The measure of any nation, such as the United States, or any community, such as Jackson Hole, depends in good part on how we treat others. That is especially true when it comes to people who are not like us or with whom we disagree. I do not view this as just being politically correct but as crucial to being a successful town, county or nation. Civility correlates with progress on any human venture.
Recently I was quite troubled to learn that the field representatives for our U.S. congressional delegation face incivility, disrespect and even vulgarity when dealing with some constituents in Jackson Hole. Certainly most of us in public jobs have faced some of this, but it is wrong in any form. These public servants should be able to go to work and do their jobs without facing this kind of harassment. Their children should be able to go to school in our community without coming home worried about a parent’s safety because she works for an elected official someone disagrees with.
In the case of our congressional field representatives, that invective is also misguided. The field representatives’ job is providing constituent services on our behalf — to solve problems and help us find our way through the federal bureaucracy.
While they might forward local opinion to the member of Congress on behalf of constituents, these are not policy positions. Congressional field representatives do not set policy and do not work to implement it.

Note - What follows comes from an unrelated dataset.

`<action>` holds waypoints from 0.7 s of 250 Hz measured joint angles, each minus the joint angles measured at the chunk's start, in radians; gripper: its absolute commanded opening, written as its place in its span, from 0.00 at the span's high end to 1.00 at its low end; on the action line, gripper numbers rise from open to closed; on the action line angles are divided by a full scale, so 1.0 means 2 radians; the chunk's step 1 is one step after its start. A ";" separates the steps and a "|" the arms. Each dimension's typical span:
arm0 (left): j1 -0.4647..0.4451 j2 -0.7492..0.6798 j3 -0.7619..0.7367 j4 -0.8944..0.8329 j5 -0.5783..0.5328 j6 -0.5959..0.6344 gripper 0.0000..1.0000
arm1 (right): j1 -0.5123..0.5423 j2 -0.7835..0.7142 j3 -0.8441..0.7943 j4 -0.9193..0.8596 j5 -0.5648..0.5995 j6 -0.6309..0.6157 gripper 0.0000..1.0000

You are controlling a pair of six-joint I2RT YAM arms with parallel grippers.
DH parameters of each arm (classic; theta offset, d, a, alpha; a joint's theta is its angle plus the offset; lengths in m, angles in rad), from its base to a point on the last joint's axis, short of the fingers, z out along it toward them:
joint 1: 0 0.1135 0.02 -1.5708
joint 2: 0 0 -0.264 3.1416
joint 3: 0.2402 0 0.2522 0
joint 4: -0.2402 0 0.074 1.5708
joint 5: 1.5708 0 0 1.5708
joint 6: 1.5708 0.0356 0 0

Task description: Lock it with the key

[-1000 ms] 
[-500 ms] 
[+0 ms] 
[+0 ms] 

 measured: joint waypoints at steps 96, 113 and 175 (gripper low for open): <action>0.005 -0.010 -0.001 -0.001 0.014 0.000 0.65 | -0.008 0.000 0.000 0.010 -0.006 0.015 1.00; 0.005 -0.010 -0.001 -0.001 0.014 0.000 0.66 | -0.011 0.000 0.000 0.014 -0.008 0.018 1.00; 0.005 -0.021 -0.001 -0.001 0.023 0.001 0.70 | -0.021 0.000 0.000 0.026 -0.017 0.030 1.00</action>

They should be able to do their jobs with the comity, respect and support of our community.
Our three field representatives used to come together for listening sessions in Jackson Hole. I have attended some of them, held in our Town Council chambers. These sessions became so corrosive that they were canceled. I want to know what it would take to reinstate these listening sessions. Perhaps some local leaders could sit in to assure that the overall decency of our community is reflected in the meeting.
I find it ironic and hypocritical that people troubled by President Trump’s behavior would emulate it in their contacts with our congressional staff. If someone does not like the threats, lying, boasting and overall lack of character of our president, why mimic it?

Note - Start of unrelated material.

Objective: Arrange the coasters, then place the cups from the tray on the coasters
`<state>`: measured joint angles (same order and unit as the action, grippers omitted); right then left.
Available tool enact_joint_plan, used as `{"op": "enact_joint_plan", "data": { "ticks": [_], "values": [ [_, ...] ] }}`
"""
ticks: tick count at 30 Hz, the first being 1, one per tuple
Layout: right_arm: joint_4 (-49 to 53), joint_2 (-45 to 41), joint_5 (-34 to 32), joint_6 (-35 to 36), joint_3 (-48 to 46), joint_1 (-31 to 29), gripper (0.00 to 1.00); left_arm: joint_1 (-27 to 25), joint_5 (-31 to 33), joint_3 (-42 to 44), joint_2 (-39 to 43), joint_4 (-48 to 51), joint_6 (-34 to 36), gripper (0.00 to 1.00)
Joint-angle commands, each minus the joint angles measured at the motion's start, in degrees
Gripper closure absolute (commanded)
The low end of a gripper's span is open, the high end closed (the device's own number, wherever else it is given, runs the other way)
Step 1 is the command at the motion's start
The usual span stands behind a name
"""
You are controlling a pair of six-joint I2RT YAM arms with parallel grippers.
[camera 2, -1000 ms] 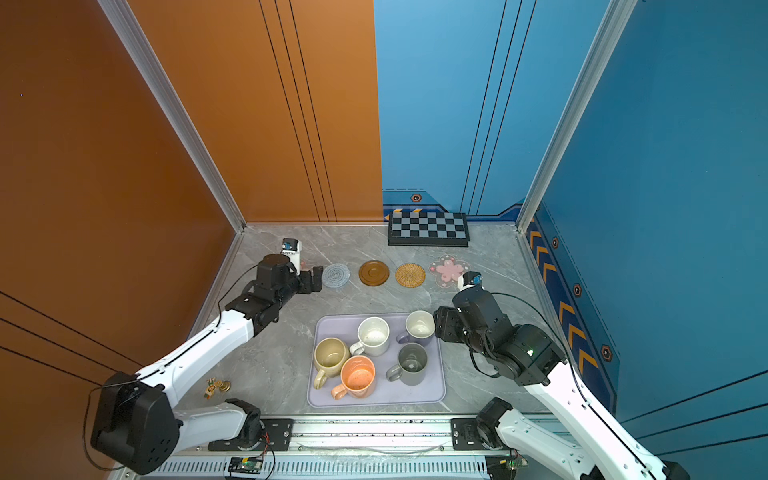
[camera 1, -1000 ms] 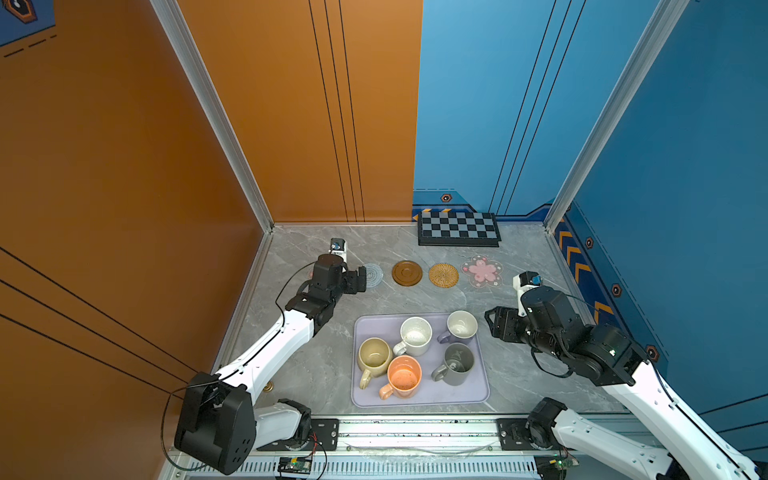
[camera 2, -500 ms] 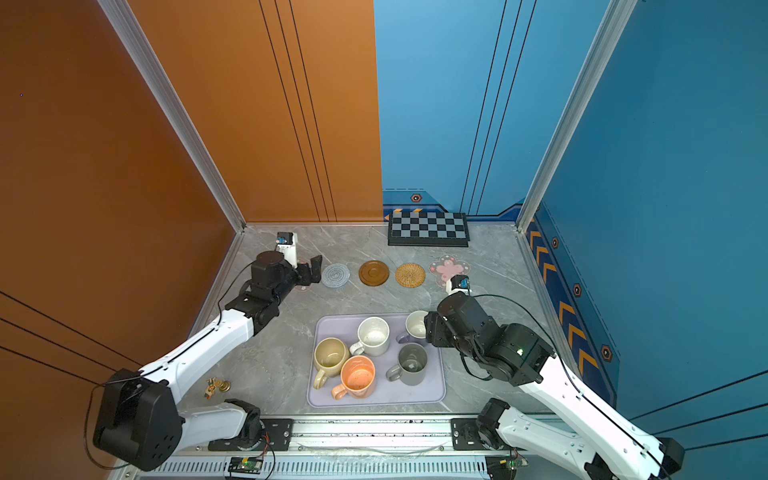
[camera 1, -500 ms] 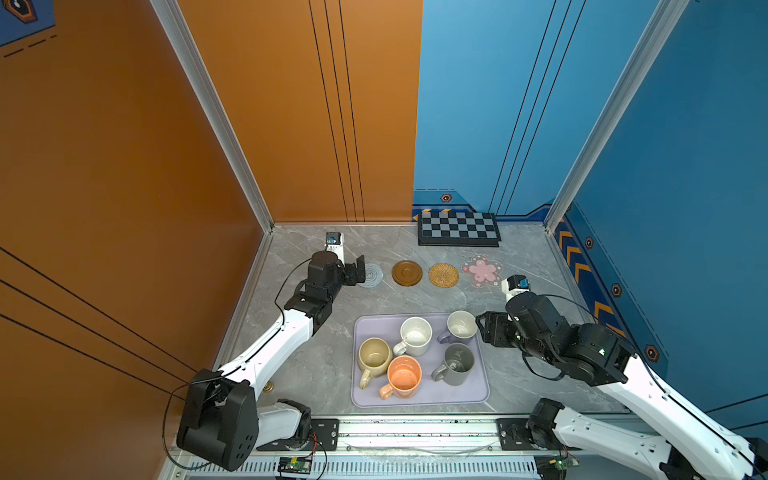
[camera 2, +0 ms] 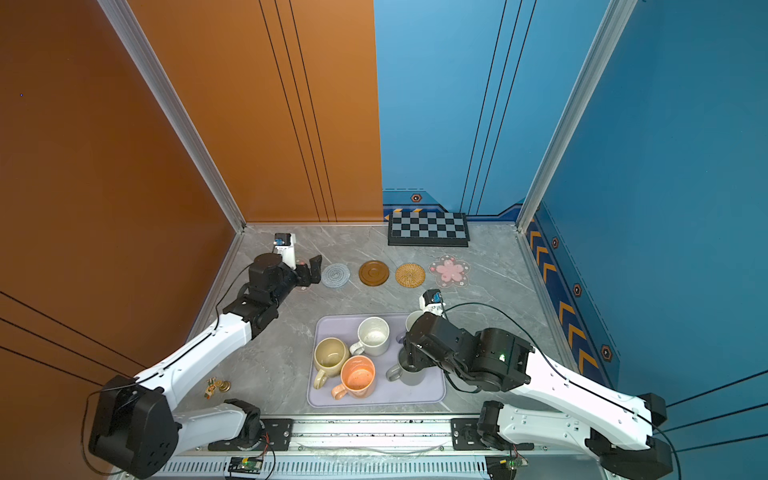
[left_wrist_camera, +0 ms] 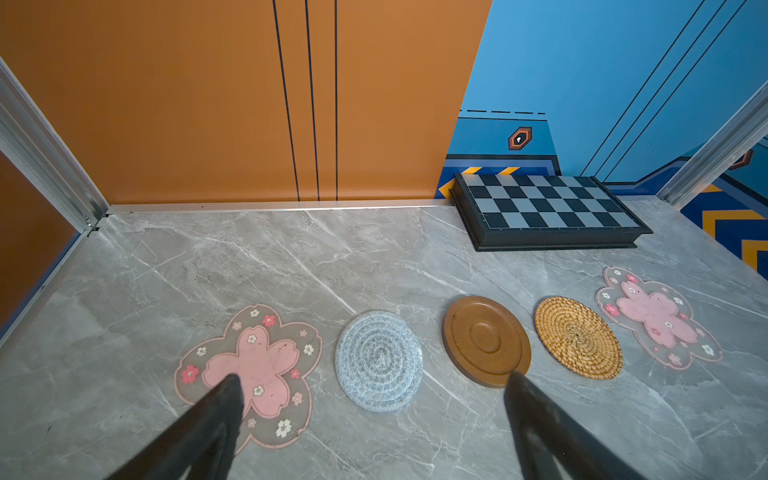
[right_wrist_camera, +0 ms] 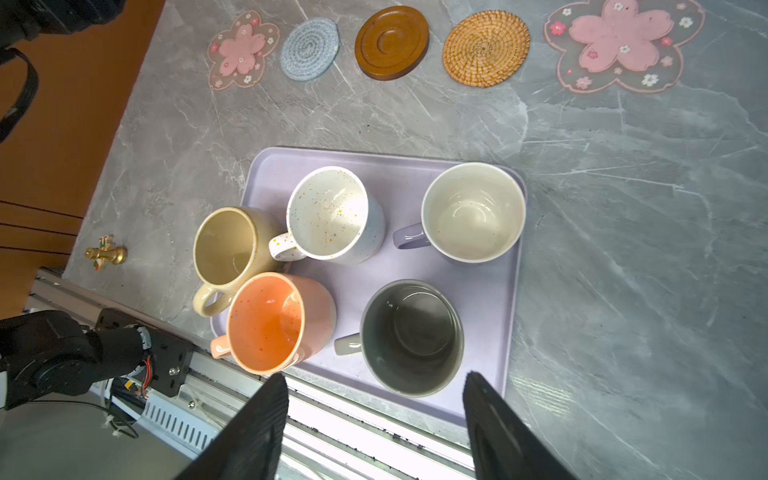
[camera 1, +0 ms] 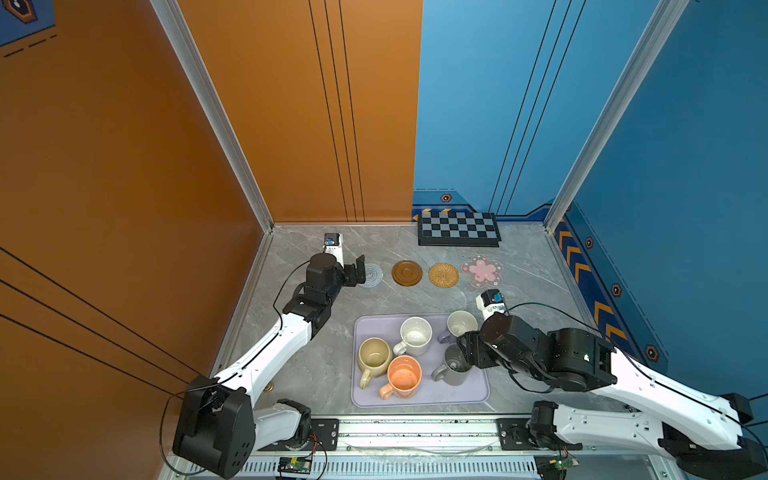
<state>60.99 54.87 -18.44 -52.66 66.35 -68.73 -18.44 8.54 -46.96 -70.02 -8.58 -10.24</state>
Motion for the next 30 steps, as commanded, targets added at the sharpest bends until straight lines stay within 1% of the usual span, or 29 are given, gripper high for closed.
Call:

Of course, civility does not mean we cannot have robust debate on the issues of the day. In a democracy that is our right and obligation. It does mean that we should disagree without being disagreeable.
I am happy to see that, overall, tolerance seems to be increasing nationwide and in Jackson Hole. Last summer I was proud of the town of Jackson when it found that state and federal law did not go far enough and passed an ordinance to protect the human rights of community members who are lesbian, gay, bisexual and transgender. The town focused particularly on discrimination in employment and housing.
Nationwide, the good news is that Americans have generally become more accepting. In 1937 the Gallup organization asked Americans what groups they would vote for. Back then, two-thirds would not vote for a woman, half would not vote for a Jew, and two-fifths would not vote for a Catholic. It was not until 1958 that black (62 percent would not) and atheist (82 percent would not) categories even appeared on the survey. In 1978 a gay and lesbian (74 percent would not) category was added.
Americans of all political persuasions are nearly unanimous today in saying they would vote for a woman or a Jewish, Hispanic, Catholic or black person. Still, prejudice remains. The 2019 Gallup poll found that people would refuse to vote for an atheist for president (40 percent), a Muslim (36 percent) or a gay individual (24 percent) no matter their character or qualifications.
Atheists have ranked at the bottom of the list since the question was first asked in 1958. In fact, defining religious nonbelievers is difficult. There appears to be a wide range of atheists, agnostics and those with no active affiliation who fall into this category. The percentage of Americans who acknowledge no religious affiliation has skyrocketed over the last 25 years. Today, Catholics, evangelicals and nonbelievers each represent about 23 percent of the public.
It has been said that tragedies on a grand scale always start with a loss of civility, tolerance and reason or when people do not speak out about injustice. Stereotyping others or being rude is not what makes us great as a nation or community.